タイトルから全然想像してなかった内容だった。痴呆である。祖父のボケが進行していく中、家族はどう向き合っていけばいいのか。この時代、まだそれほどボケが社会問題になってなかった頃に、結構踏み込んで描いている。十朱幸代や西郷輝彦もよかったが、なんといっても千秋実のボケ演技がリアルであった。高齢化社会の日本はこれからどんどんこういう家庭が増えていくんだろうな。。。

世界一不幸せなボクの初恋

監督:ジェイソン・ウィナー

幸せを感じると失神する病気という設定はいいんだけど、ほんとにそんな病気あるのか。
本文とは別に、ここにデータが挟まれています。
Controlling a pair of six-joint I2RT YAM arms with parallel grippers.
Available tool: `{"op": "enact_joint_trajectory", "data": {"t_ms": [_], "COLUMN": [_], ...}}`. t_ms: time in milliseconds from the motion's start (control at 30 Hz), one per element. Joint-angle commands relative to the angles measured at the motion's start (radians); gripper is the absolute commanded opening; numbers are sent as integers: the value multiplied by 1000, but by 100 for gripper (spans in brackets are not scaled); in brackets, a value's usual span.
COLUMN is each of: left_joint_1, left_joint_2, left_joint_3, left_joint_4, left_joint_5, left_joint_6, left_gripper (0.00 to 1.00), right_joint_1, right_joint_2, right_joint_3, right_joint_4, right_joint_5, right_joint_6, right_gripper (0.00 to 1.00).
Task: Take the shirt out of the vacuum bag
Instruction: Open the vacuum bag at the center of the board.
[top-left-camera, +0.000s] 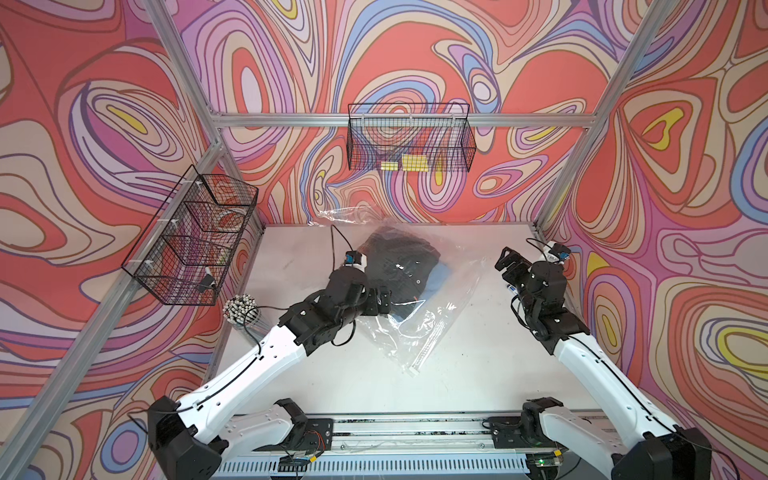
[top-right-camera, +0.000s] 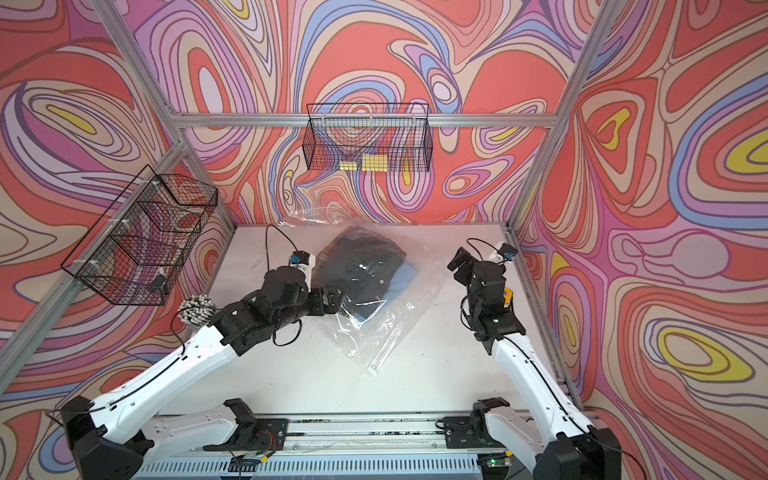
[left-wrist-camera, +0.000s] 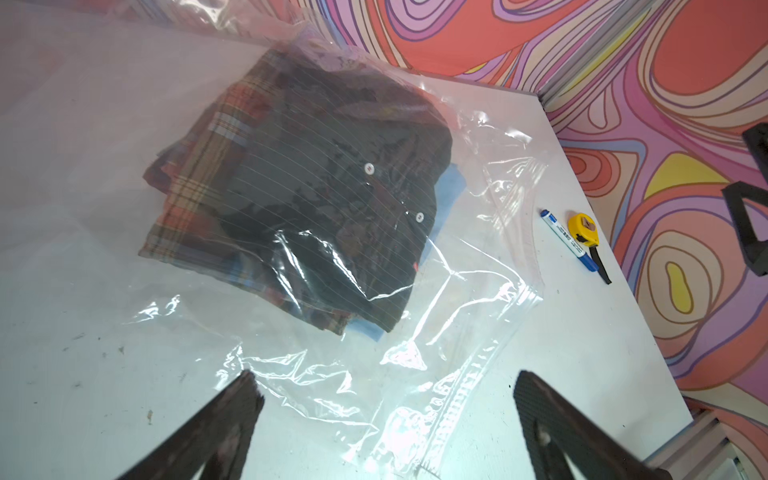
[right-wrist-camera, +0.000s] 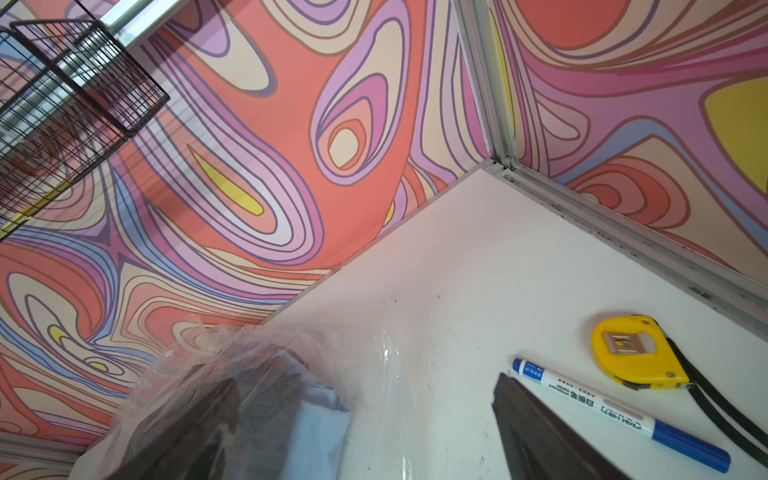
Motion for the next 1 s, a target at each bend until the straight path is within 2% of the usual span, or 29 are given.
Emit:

マーティン・フリーマンに対して、相手役がモリーナ・バッカリンではややゴージャスすぎる気もするが。弟のジェイク・レイシーが結構目立っていた。たまにはこういうラブコメも悪くない。ちょいおまけ。

七人の特命隊

監督:エンツォ・G・カステラッリ

気持ちいいぐらい全うなマカロニアクション映画。ただやられ役たちが余り上手くないけど。終始アクションあり、裏切りありと楽しませることに関しては一級。主役の歯の白さが気になった。ラストの主題歌もいい。

ミッドナイトスワン

監督:内田英治

草なぎ剛トランスジェンダー演技が一番の見どころなんだろう。まあ悪くなかったけど、そこまで騒ぐほどでもない。素人みたいな子が、いきなりバレエで成功するのも、なんだかバレエの世界を舐めすぎではないか。二人の関係性ももっと掘り下げた方がよかったと思う。ただ屋上の結婚パーティーのシーンはよかった。最後の海のシーンは結構いい画が撮れたんじゃない。ちょいおまけ。